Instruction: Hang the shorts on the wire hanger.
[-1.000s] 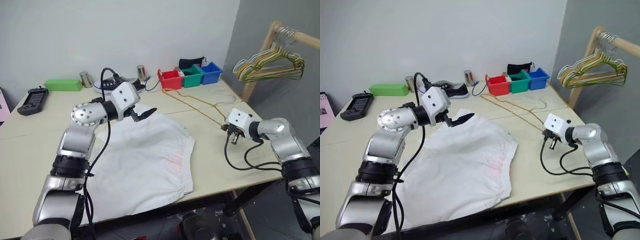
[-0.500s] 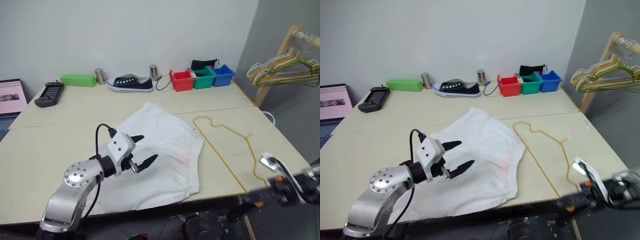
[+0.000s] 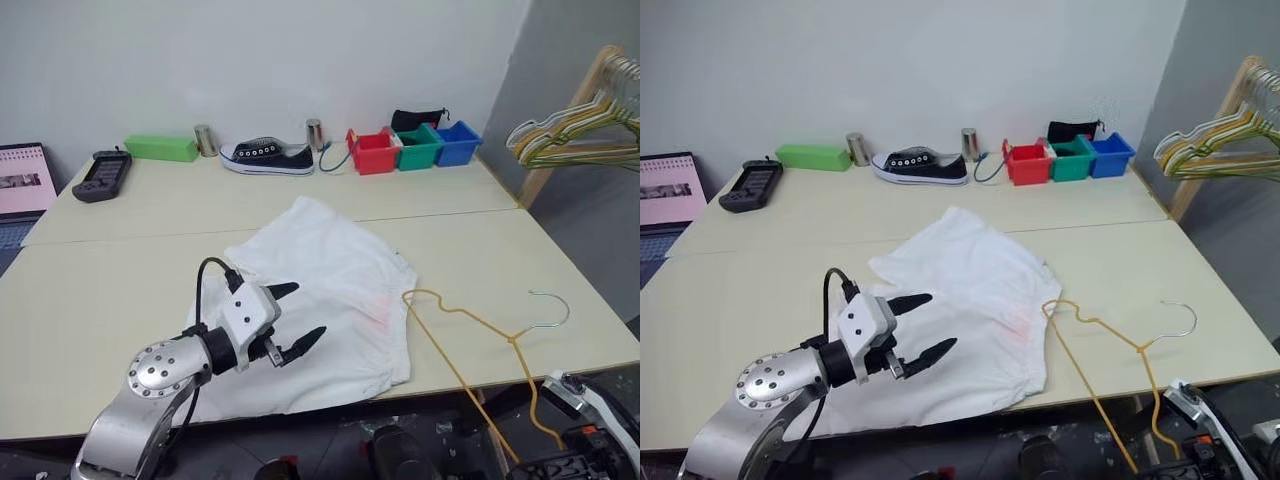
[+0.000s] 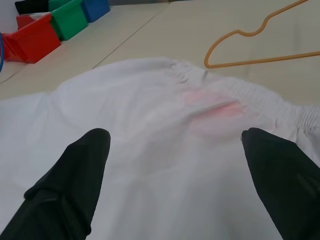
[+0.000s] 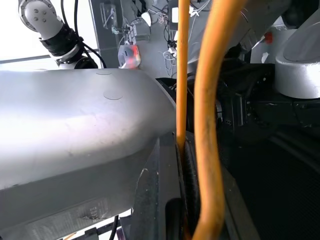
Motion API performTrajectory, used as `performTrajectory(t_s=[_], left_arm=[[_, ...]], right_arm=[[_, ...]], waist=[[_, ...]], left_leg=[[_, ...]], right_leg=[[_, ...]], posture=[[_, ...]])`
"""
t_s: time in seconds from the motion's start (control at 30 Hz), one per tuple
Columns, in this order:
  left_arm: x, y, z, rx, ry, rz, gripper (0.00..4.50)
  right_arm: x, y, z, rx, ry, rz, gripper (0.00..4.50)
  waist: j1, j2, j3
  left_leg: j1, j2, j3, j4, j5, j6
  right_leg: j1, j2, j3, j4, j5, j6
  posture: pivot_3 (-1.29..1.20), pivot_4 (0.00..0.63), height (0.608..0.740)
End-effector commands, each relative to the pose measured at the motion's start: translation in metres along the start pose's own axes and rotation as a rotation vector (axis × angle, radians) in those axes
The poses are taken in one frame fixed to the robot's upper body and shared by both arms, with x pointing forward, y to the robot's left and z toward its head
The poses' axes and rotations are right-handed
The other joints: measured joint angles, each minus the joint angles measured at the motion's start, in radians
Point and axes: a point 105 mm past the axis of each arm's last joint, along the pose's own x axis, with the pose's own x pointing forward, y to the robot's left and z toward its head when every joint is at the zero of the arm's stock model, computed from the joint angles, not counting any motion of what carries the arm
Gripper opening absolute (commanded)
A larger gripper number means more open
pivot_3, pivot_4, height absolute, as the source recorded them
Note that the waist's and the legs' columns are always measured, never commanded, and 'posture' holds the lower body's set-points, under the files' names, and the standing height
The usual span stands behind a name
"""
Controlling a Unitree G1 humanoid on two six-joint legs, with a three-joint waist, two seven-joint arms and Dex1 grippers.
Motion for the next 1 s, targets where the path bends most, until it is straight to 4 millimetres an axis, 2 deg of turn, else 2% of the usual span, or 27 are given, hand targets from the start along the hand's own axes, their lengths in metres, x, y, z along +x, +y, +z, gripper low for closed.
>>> performTrajectory(t_s=[0.03,0.1,0.23,0.33,0.47,0.53,1.0], left_arm=[[0.001,0.002,0.011,0.054,-0.032,-0.005,4.47],[0.001,0.003,0.011,0.054,-0.032,-0.001,4.47],[0.002,-0.002,0.012,0.063,-0.038,-0.024,4.47],[0.003,-0.007,0.014,0.064,-0.046,-0.039,4.47],[0.003,-0.007,0.014,0.066,-0.045,-0.047,4.47],[0.003,-0.007,0.013,0.064,-0.045,-0.048,4.47],[0.009,-0.008,0.012,0.062,-0.057,-0.075,4.47]], right_arm=[[-0.002,0.009,0.004,-0.003,-0.039,0.045,0.00],[-0.002,0.009,0.001,0.007,-0.038,0.043,0.00],[-0.005,0.005,-0.005,0.046,-0.049,0.018,0.00],[-0.009,0.001,-0.005,0.073,-0.074,0.001,0.00],[-0.011,0.000,-0.010,0.090,-0.089,-0.009,0.00],[-0.011,0.001,-0.014,0.098,-0.093,-0.010,0.00],[-0.014,0.003,-0.037,0.163,-0.140,-0.023,0.00]], waist=[[0.014,0.000,0.001],[0.033,0.001,0.002],[0.069,0.006,0.000],[0.091,0.006,0.001],[0.116,0.004,0.003],[0.123,0.004,0.003],[0.144,0.000,0.010]], left_leg=[[0.000,-0.001,0.001,0.000,0.000,0.000],[0.000,-0.001,0.005,0.000,0.000,0.000],[-0.004,0.001,0.007,-0.001,-0.004,0.011],[-0.010,0.001,0.008,-0.001,-0.006,0.012],[-0.011,0.001,0.011,0.000,-0.007,0.012],[-0.011,0.002,0.011,0.000,-0.007,0.012],[-0.010,0.003,0.014,0.001,-0.007,0.012]], right_leg=[[0.000,0.000,0.000,0.000,0.001,0.002],[-0.001,0.002,0.000,0.001,0.004,0.007],[-0.004,0.006,0.000,0.003,0.003,0.005],[-0.007,0.008,0.003,0.003,0.006,0.009],[-0.008,0.008,0.004,0.002,0.003,0.013],[-0.010,0.008,0.004,0.002,0.000,0.008],[-0.014,0.007,0.005,0.002,0.000,0.008]], posture=[[-0.28,0.109,0.740],[-0.28,0.109,0.740],[-0.28,0.116,0.740],[-0.28,0.117,0.740],[-0.29,0.124,0.740],[-0.29,0.124,0.740],[-0.34,0.135,0.740]])
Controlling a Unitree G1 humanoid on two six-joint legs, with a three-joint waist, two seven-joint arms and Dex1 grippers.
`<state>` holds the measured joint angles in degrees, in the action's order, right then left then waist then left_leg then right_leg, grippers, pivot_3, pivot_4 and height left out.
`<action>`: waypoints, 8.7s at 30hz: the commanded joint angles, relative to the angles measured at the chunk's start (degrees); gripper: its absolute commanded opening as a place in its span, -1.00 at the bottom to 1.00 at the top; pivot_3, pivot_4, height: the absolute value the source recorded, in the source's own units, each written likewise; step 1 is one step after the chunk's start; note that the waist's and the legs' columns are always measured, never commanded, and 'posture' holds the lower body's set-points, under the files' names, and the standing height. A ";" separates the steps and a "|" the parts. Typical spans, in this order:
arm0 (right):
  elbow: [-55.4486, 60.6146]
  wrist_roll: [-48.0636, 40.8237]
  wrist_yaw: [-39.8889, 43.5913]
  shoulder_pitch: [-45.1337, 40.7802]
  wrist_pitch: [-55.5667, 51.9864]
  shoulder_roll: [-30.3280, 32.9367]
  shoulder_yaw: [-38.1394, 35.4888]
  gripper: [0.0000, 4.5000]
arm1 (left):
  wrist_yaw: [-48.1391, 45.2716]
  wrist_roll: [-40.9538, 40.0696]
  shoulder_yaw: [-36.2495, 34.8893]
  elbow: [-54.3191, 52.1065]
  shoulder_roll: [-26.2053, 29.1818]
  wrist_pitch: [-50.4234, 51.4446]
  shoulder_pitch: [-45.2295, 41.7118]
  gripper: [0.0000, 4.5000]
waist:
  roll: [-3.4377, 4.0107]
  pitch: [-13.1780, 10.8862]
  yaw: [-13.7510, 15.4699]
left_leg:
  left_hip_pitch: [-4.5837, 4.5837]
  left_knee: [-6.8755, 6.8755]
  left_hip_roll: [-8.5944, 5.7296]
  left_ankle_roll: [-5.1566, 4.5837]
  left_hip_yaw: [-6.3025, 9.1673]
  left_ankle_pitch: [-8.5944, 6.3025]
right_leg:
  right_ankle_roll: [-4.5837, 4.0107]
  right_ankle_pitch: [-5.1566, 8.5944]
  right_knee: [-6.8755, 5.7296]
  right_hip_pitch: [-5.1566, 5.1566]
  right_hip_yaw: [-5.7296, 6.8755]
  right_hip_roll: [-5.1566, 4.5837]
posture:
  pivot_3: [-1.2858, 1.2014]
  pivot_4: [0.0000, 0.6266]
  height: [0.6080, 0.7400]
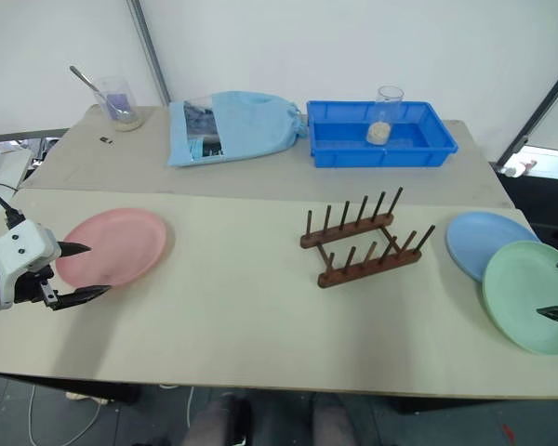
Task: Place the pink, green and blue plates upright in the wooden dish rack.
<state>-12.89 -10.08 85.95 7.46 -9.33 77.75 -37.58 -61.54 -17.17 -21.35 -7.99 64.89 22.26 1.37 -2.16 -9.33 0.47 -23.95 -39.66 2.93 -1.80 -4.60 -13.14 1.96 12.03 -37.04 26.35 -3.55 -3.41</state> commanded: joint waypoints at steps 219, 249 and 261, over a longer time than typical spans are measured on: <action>26.56 6.10 -33.62 -51.77 -9.03 -48.57 57.94 1.00 | 77.61 -16.78 -10.20 -14.36 -60.93 34.51 -30.13 -0.98 | -0.40 0.12 -1.03 | -0.03 -0.14 -0.29 0.02 0.90 0.04 | 0.39 -0.97 0.88 -1.10 0.27 0.07 | 0.03 -0.52 0.34; -4.83 33.31 -51.17 -62.37 17.88 -60.99 65.80 -1.00 | 52.58 -54.82 -21.17 -12.97 -31.54 60.54 -30.80 0.98 | -0.57 0.01 -2.91 | -0.71 -0.15 -0.24 0.71 1.22 0.41 | 0.22 -0.93 0.00 -0.05 0.41 0.22 | 0.03 -0.52 0.34; 15.73 6.59 -45.99 -58.40 -6.15 -55.56 38.36 -1.00 | 26.46 -47.01 -3.25 -17.77 -21.25 38.64 -32.52 0.98 | -0.54 -0.02 -0.82 | -0.81 -0.06 -0.19 0.86 1.63 0.49 | -0.22 -0.66 -0.01 -0.13 1.12 0.10 | 0.03 -0.52 0.34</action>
<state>-2.93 2.37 38.89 -51.58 -9.50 19.66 7.84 -31.68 -67.19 -28.07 -23.25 42.79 65.31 -29.48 -2.70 -9.35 -0.35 -24.74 -39.72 2.73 -0.95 -3.00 -12.65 1.74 11.37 -37.04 26.22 -2.44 -3.34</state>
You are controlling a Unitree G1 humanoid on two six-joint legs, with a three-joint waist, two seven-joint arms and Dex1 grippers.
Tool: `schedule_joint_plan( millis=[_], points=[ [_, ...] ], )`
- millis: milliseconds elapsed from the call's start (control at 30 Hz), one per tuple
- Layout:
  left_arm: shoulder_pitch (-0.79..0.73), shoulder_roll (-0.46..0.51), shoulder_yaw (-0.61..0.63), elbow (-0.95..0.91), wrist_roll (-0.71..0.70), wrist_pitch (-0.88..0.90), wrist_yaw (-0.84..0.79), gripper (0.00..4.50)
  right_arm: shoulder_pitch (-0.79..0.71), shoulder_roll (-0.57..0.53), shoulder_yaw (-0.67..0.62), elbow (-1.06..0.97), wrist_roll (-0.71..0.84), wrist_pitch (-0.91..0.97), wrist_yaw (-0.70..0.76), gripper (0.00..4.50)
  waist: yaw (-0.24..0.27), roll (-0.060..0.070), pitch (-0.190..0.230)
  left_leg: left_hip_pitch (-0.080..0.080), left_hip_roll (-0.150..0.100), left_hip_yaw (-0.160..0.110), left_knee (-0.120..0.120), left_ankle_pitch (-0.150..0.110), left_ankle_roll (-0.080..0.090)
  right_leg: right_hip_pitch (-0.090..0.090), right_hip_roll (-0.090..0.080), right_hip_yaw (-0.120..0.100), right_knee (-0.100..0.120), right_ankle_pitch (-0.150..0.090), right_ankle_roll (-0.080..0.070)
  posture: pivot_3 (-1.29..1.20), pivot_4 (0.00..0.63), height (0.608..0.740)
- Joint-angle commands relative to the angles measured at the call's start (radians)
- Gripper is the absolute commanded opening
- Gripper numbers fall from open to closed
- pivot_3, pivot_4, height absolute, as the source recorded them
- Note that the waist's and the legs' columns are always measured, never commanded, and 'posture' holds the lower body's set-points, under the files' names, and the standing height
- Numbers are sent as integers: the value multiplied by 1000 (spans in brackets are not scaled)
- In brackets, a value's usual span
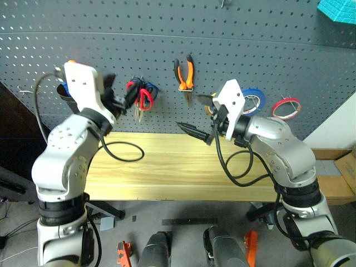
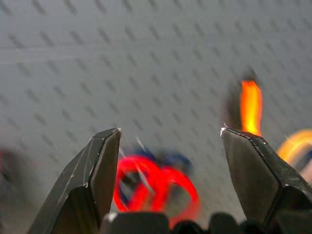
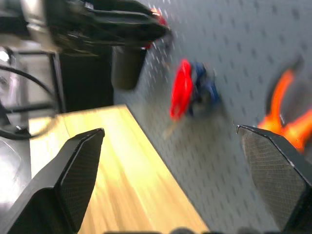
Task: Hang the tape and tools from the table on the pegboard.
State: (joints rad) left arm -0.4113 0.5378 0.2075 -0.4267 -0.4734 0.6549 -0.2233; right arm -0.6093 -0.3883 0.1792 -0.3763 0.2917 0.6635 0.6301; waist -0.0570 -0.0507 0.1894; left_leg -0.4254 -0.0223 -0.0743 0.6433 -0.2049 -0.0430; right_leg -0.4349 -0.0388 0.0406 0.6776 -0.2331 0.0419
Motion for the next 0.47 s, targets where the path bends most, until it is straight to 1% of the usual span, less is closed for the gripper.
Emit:
schedule_joint_plan(
  millis=[33,67,133,200,233,267,300,400,467],
  points=[
    [135,-20,-36,-26,59,-66,-24,3497,139,-30,8,-39,-42,-129,7,4500,2,1,-7,3,0,1,-1,0,0,4,0,0,-1,0,0,-1,71,740],
    [172,-22,-53,-15,86,-99,-32,3497,179,-31,11,-34,-50,-163,8,4500,2,1,-9,9,0,1,-2,0,0,10,0,0,-4,-1,0,-2,64,740],
    [232,-43,-61,6,102,-132,-42,3497,248,-18,8,-7,-63,-213,-8,4500,2,2,-14,13,-1,1,-2,0,0,15,3,0,-7,-1,0,-1,56,740],
    [291,-68,-65,63,144,-201,-39,3497,321,15,-2,70,-101,-291,-65,4500,3,4,-22,14,0,2,-2,0,0,17,5,0,-11,0,0,-2,50,740],
    [313,-83,-64,98,166,-235,-31,3497,349,29,-6,117,-126,-336,-93,4500,3,4,-28,17,1,2,-2,0,0,22,6,0,-13,0,1,-3,48,740],
    [324,-94,-64,124,182,-260,-25,3497,364,38,-9,152,-144,-370,-109,4500,3,4,-38,26,2,2,-4,0,0,31,6,0,-17,0,1,-6,47,740],
    [335,-109,-62,156,200,-293,-18,3497,378,51,-24,209,-163,-414,-141,4500,4,5,-42,29,2,2,-5,0,0,35,6,0,-19,-3,-3,-8,45,740],
    [343,-143,-50,245,249,-380,13,3497,387,76,-76,368,-200,-524,-220,4500,4,8,-49,41,2,2,-5,-1,0,47,6,0,-24,-4,-4,-7,37,740],
    [339,-157,-40,297,276,-442,26,3497,383,81,-97,449,-218,-580,-249,4500,4,9,-51,42,2,2,-8,0,1,50,6,0,-28,-3,-4,-6,33,740]
  ],
)
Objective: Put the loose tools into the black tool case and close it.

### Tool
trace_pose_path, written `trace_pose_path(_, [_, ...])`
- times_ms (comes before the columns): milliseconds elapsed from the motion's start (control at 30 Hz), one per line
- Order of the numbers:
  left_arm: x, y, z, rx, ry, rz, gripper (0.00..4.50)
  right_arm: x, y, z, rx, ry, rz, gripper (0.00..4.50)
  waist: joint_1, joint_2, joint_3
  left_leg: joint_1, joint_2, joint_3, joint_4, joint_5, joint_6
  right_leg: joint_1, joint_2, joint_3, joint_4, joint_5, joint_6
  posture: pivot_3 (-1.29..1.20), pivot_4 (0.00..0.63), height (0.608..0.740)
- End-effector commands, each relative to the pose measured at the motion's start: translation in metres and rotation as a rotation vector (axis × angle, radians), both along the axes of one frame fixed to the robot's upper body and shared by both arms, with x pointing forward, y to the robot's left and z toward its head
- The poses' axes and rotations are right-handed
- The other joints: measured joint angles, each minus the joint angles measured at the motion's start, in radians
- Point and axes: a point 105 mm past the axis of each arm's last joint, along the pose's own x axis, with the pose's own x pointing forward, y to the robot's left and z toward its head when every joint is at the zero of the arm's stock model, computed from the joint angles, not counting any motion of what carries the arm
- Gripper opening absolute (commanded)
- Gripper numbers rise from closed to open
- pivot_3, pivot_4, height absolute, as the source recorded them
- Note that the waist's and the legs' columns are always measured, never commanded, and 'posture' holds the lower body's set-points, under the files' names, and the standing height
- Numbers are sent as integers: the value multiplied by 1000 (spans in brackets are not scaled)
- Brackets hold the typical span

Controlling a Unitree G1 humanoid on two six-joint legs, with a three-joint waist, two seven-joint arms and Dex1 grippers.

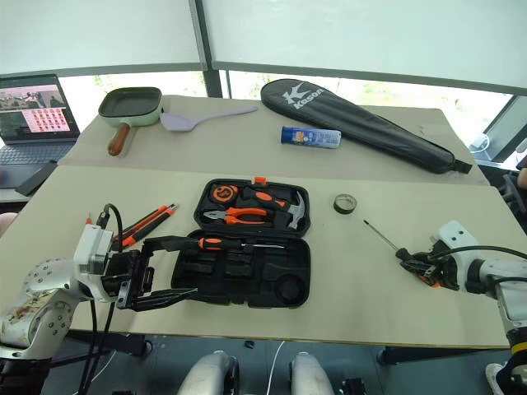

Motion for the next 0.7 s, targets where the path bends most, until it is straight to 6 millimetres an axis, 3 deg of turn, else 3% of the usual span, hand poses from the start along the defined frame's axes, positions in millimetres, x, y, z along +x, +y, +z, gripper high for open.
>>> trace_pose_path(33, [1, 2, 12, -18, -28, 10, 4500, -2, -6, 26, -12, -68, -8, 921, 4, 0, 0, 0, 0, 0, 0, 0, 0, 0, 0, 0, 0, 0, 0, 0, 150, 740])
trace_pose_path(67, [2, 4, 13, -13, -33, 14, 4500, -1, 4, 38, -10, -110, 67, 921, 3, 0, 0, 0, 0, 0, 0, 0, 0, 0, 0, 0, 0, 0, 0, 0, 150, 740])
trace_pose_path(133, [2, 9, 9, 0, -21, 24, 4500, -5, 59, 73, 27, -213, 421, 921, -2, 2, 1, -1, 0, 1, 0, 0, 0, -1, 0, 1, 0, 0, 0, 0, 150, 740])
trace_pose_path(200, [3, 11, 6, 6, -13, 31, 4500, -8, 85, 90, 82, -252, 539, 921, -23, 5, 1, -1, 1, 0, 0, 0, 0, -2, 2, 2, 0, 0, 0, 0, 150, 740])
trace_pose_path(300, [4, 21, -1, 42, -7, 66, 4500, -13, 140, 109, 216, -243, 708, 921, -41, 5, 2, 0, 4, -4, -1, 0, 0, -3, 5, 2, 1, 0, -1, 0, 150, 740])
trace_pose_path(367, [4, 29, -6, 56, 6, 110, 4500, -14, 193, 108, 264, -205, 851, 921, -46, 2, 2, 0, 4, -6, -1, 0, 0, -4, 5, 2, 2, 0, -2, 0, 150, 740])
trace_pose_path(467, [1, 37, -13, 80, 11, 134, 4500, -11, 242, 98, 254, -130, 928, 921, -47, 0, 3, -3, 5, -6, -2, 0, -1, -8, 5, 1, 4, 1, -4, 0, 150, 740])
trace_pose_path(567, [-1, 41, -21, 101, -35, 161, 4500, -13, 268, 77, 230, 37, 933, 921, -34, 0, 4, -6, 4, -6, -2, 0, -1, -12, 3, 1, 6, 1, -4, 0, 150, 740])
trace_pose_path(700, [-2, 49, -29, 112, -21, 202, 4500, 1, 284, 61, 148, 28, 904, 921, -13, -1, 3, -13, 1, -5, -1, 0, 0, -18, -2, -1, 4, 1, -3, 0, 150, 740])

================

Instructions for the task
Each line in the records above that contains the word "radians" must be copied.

Response area
End-effector commands, each relative to the pose measured at the motion's start: translation in metres along the start pose's own axes and rotation as a rotation vector (axis × angle, radians) in those axes
The other joints: measured joint angles, each minus the joint angles measured at the motion's start, in radians
- Joint-angle commands relative to the angles measured at the call's start (radians)
- End-effector commands, each relative to the pose measured at the motion's start: translation in metres and rotation as a rotation vector (axis × angle, radians), both along the axes of one frame fixed to the robot's upper body and shared by both arms, with x pointing forward, y to the robot's left and z toward its head
- The other joints: measured joint angles, each minus the joint angles measured at the motion's start, in radians

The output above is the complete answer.